3D Surface Analysis: The New Frontier Against Vintage Lens Fraud

Published on May 04, 2026 | Translated from Spanish

A batch of supposedly 1970s-era cinema lenses was put up for sale for a million-dollar sum. However, a curvature and coating analysis using 3D microscopy revealed the truth: they were modern pieces artificially aged. The forensic team used the Sensofar S neox optical profilometer to capture nanometric topography, MountainsMap software to calculate roughness and wear parameters, and MATLAB to model spherical deviations. Rhino 3D allowed contrasting CAD geometries with the actual samples.

3D microscopy of vintage lens surface reveals nanometric roughness and artificial wear for fraud detection

Forensic methodology: from curvature to coating 🔬

The verification process was divided into three phases. First, the optical surfaces were scanned with the Sensofar S neox, obtaining point clouds with sub-micrometric precision. Second, MountainsMap applied form filters and removed waviness to isolate the actual glass texture. Gaussian curvature maps showed polishing patterns inconsistent with the artisanal technique of the era. Third, spectral analysis of anti-reflective coatings using interferometry detected layers of synthetic materials not available in the 1970s. MATLAB processed the spectral signals, and Rhino 3D reconstructed the lens profile, demonstrating that the asphericity corresponded to a recent computational design.

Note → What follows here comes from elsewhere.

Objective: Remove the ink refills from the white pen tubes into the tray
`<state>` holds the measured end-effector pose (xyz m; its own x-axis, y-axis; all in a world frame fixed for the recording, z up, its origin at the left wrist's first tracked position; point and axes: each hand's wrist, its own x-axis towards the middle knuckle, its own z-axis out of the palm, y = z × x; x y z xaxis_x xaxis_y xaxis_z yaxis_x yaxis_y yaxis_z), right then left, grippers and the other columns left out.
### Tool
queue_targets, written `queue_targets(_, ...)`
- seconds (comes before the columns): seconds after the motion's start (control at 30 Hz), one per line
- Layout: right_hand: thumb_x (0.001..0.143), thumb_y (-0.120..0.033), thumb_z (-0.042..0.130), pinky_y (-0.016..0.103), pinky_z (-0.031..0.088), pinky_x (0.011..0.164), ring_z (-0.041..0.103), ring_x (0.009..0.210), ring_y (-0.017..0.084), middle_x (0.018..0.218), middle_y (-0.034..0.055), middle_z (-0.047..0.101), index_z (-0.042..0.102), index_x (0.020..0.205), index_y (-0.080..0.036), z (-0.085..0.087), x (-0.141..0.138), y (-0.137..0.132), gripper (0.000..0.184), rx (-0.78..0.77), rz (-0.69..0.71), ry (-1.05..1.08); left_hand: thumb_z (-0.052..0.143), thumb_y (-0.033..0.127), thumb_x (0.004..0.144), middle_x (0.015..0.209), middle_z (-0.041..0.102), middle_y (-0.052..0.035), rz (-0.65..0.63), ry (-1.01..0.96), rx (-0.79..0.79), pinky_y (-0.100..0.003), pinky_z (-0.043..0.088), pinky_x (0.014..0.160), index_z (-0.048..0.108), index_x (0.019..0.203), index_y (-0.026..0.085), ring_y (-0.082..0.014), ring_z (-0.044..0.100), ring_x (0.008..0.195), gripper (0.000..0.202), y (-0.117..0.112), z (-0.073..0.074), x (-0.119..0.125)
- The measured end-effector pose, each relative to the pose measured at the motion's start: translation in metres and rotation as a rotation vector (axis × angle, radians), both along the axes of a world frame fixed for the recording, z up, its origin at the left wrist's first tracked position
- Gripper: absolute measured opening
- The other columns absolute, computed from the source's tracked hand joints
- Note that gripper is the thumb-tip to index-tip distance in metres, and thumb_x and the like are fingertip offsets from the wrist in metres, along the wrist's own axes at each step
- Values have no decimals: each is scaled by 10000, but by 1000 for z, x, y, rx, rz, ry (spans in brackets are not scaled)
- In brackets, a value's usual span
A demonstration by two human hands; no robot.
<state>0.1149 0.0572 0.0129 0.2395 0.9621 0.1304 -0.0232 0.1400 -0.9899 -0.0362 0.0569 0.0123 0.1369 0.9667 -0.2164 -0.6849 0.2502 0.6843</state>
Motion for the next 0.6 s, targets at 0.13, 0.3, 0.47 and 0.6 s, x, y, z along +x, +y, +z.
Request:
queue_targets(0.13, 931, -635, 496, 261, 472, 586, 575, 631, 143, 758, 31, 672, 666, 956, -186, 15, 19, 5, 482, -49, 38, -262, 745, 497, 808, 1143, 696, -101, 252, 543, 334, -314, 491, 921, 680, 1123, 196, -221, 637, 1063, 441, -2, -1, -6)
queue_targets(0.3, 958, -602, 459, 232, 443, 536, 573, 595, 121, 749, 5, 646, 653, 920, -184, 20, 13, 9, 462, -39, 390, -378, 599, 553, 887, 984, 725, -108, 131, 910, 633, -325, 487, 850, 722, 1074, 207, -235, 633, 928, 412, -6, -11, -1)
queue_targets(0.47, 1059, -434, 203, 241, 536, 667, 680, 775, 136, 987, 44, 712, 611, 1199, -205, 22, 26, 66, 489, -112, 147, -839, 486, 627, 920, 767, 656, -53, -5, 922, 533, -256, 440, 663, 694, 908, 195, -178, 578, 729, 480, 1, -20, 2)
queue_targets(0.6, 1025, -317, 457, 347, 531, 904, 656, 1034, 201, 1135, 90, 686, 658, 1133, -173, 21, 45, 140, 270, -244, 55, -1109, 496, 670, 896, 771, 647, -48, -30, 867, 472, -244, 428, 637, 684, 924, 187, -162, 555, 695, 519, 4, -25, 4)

Parallel with deepfake auditing 🕵️

Just as a deepfake manipulates pixels to deceive the human eye, these lenses altered matter to deceive the collector. Deepfake auditing analyzes anomalies in spatial frequency and illumination; here, MountainsMap detected irregularities in roughness frequency. The Sensofar acted as a physical metadata analyzer, revealing the real manufacturer's fingerprint. This case demonstrates that any object, digital or physical, can be authenticated through rigorous 3D analysis: curvature, coating, and topography are the new signatures of veracity in the fight against industrial and heritage fraud.

How can 3D surface analysis distinguish between the natural wear of decades of use on a vintage lens and artificial aging created with modern manufacturing techniques?

(PS: Detecting deepfakes is like playing Where's Waldo? but with suspicious pixels.)